- Aim of the exercise:
Would you give the listing back word for word once its pictures are removed?
**** Information supplied
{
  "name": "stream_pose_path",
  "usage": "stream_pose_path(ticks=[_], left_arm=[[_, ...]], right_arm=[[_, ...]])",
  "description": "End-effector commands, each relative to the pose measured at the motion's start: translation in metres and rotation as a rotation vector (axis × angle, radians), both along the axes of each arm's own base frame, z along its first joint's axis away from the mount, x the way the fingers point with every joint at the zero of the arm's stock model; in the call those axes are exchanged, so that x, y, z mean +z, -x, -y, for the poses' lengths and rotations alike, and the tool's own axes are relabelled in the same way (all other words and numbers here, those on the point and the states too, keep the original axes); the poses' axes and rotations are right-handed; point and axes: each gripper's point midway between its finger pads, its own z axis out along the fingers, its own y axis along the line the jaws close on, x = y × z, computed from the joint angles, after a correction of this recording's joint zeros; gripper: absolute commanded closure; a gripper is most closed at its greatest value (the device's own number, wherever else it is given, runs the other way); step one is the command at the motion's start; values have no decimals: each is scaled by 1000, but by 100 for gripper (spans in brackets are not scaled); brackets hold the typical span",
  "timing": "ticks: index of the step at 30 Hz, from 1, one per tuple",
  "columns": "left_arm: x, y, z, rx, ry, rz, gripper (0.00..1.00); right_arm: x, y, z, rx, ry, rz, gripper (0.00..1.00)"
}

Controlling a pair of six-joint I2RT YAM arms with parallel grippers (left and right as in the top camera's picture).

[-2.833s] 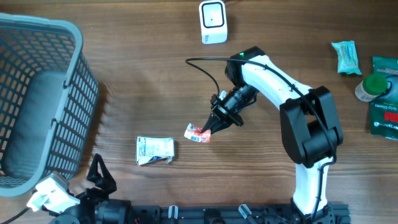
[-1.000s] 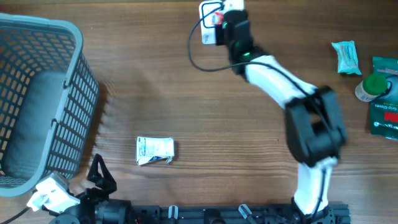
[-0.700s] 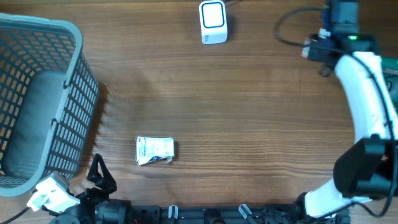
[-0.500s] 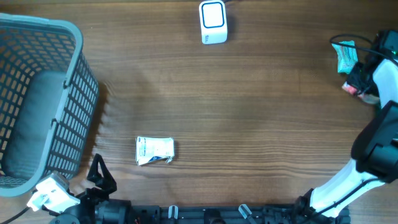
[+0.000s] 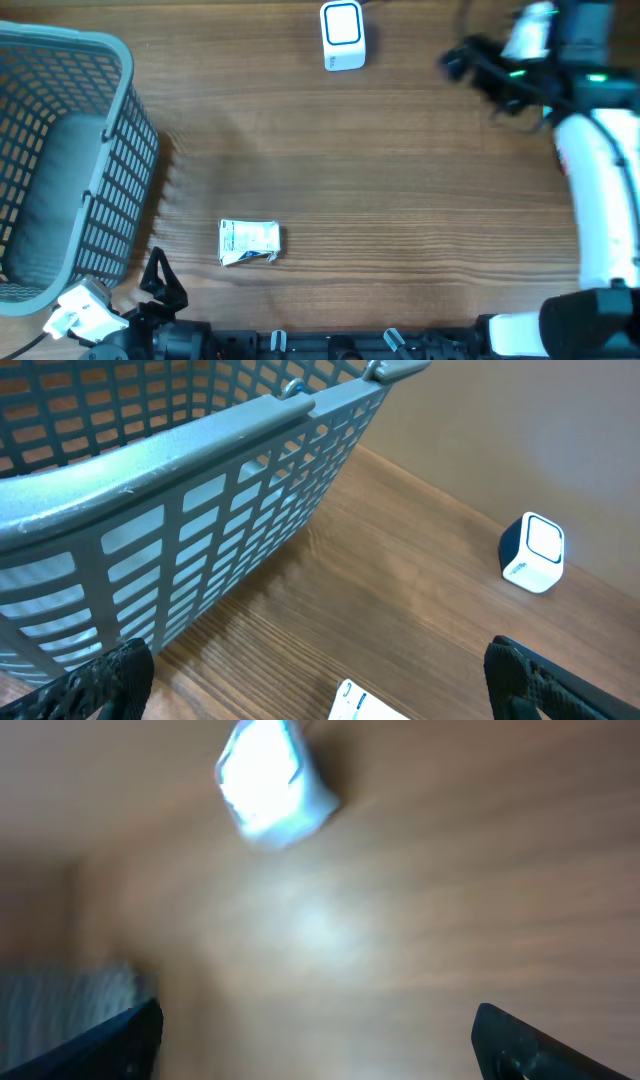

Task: Scan the item barcode
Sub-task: 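Carry the red-white box to the right table edge and release, then move the right gripper to the white Hansaplast box and grasp it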

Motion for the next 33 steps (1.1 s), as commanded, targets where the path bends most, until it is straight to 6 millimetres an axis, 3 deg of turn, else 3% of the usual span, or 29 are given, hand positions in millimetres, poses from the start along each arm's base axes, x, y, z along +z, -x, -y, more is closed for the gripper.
stream_pose_path(ticks=[1, 3, 4, 6, 7, 8, 9, 11, 13, 16, 20, 27, 33], left_arm=[[1, 0, 1, -4, 6, 9, 0], [1, 0, 1, -4, 6, 9, 0], [1, 0, 1, -4, 6, 9, 0], [1, 0, 1, -4, 6, 9, 0], [1, 0, 1, -4, 6, 9, 0], [1, 0, 1, -4, 6, 9, 0], [1, 0, 1, -4, 6, 9, 0], [1, 0, 1, -4, 6, 9, 0], [1, 0, 1, -4, 6, 9, 0], [1, 0, 1, -4, 6, 9, 0], [1, 0, 1, -4, 6, 9, 0], [1, 0, 1, -4, 6, 9, 0], [1, 0, 1, -4, 6, 9, 0]], right_arm=[[-51, 59, -116, 531, -17, -48, 0], [-89, 101, -171, 836, 79, -26, 0], [-106, 109, -182, 908, 167, -13, 0], [-130, 103, -196, 945, 336, 38, 0], [-137, 108, -214, 1025, 355, 93, 0], [-142, 127, -237, 1224, 354, 185, 0], [-149, 133, -245, 1320, 407, 246, 0], [-158, 128, -262, 1415, 545, 384, 1], [-176, 138, -285, 1547, 564, 473, 0], [-199, 167, -289, 1622, 545, 385, 0], [-201, 205, -304, 1719, 525, 383, 0], [-234, 206, -305, 1743, 589, 339, 0], [-236, 203, -311, 1735, 585, 367, 0]])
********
- Response to the task:
{
  "name": "stream_pose_path",
  "usage": "stream_pose_path(ticks=[_], left_arm=[[_, ...]], right_arm=[[_, ...]])",
  "description": "End-effector commands, each relative to the pose measured at the motion's start: translation in metres and rotation as a rotation vector (axis × angle, radians), both along the axes of each arm's own base frame, z along its first joint's axis away from the mount, x the way the fingers point with every joint at the zero of the arm's stock model; in the call those axes are exchanged, so that x, y, z mean +z, -x, -y, for the poses' lengths and rotations alike, and the tool's own axes are relabelled in the same way (all other words and numbers here, those on the point and the states too, keep the original axes); the poses' axes and rotations are right-handed; point and axes: each gripper's point midway between its finger pads, its own z axis out along the fingers, its own y axis along the line the jaws close on, x = y × z, computed from the joint angles, after a correction of this recording's joint zeros; gripper: absolute commanded closure; a gripper is most closed at its greatest value (the device's own number, wherever else it is given, runs the other way); step one is the command at the motion's start; values have no decimals: each is scaled by 1000, but by 100 for gripper (spans in brackets are not scaled); brackets hold the typical span",
  "timing": "ticks: index of the step at 30 Hz, from 1, one per tuple",
  "columns": "left_arm: x, y, z, rx, ry, rz, gripper (0.00..1.00); right_arm: x, y, z, rx, ry, rz, gripper (0.00..1.00)"
}

Controlling a pair of six-joint I2RT YAM arms with parallel grippers (left and right as in the top camera's picture).

[-2.833s] 
[-1.000s] 
[-0.700s] 
[-0.500s] 
[+0.000s] 

Task: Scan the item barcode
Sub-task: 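Carry the red-white box to the right table edge and release, then move the right gripper to the white Hansaplast box and grasp it
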
Motion for the next 33 steps (1.1 s), as commanded, targets where the path bends most, until it is straight to 6 millimetres an axis, 3 deg of turn, else 3% of the usual span, or 29 are given, hand positions in millimetres, poses from the start along each arm's base axes, x, y, z along +z, -x, -y, more is closed for the gripper.
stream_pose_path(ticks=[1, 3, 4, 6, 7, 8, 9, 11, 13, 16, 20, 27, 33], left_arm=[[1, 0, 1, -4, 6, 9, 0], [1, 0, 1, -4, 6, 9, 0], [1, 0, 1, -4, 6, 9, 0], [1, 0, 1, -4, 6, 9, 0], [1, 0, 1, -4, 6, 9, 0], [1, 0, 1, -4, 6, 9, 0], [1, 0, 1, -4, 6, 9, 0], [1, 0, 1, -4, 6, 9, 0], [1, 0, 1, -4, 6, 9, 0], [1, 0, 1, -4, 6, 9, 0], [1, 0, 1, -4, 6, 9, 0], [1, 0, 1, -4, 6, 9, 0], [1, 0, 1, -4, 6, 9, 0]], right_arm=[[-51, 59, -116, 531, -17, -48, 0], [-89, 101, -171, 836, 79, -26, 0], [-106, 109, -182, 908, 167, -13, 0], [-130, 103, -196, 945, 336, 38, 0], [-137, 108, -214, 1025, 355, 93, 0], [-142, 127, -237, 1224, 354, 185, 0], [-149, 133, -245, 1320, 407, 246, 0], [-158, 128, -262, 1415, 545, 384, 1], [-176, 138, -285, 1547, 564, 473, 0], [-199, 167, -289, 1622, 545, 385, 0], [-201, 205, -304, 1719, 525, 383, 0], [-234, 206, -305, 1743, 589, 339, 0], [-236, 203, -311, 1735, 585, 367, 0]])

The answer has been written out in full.